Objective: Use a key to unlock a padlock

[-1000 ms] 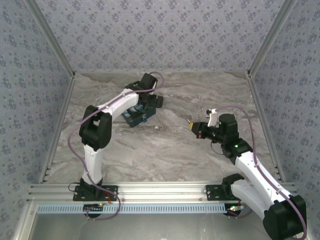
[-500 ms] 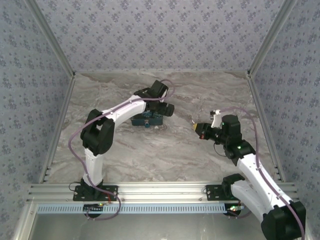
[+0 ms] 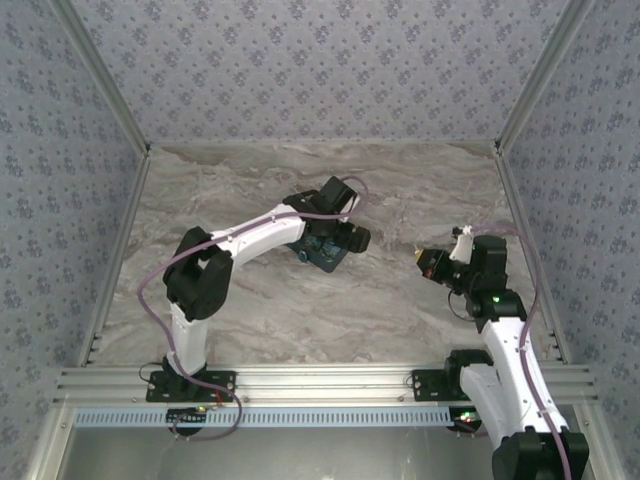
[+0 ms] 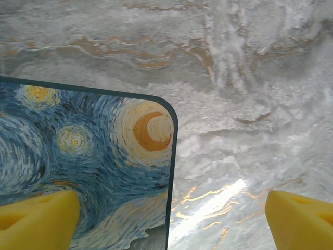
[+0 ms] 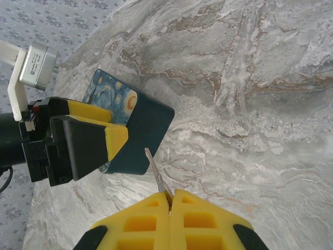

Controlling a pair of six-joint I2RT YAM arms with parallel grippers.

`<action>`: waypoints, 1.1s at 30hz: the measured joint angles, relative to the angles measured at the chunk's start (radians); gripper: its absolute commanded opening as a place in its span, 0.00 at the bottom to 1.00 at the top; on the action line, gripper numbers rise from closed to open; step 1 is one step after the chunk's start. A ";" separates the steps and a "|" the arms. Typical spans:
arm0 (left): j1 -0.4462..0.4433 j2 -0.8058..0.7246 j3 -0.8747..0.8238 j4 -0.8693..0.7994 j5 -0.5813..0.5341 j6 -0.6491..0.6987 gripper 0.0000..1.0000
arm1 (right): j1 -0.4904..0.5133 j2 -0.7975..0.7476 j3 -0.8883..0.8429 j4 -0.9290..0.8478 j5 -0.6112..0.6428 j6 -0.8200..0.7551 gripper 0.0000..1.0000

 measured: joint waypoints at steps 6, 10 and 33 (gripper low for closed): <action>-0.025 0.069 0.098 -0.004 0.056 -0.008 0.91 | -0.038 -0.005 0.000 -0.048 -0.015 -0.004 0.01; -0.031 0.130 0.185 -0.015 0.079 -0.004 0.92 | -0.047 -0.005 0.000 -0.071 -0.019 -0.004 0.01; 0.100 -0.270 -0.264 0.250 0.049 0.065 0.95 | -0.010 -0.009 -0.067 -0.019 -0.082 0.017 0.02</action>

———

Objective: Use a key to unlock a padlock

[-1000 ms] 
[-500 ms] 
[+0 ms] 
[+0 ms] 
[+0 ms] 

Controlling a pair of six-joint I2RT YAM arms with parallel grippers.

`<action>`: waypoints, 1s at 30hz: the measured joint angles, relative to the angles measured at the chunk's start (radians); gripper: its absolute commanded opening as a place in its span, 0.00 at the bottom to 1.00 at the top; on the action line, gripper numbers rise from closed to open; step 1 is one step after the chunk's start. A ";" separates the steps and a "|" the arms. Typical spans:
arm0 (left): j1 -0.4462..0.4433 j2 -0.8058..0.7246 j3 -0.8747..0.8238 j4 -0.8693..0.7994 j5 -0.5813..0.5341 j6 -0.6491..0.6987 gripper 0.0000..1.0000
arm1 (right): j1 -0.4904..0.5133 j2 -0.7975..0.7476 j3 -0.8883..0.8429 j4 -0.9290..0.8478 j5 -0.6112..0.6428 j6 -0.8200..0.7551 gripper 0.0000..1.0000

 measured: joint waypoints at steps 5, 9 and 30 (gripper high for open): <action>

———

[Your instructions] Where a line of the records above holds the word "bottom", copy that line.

[Your solution]
`<action>`: waypoints, 1.1s at 30hz: the measured joint angles, relative to the angles measured at the chunk's start (radians); gripper: its absolute commanded opening as a place in its span, 0.00 at the bottom to 1.00 at the top; on the action line, gripper numbers rise from closed to open; step 1 is one step after the chunk's start. A ";" separates the steps and a "|" the arms. Typical spans:
`<action>`: waypoints, 1s at 30hz: the measured joint angles, relative to the angles measured at the chunk's start (radians); gripper: its absolute commanded opening as a place in its span, 0.00 at the bottom to 1.00 at the top; on the action line, gripper numbers rise from closed to open; step 1 is one step after the chunk's start. A ";" separates the steps and a "|" the arms. Typical spans:

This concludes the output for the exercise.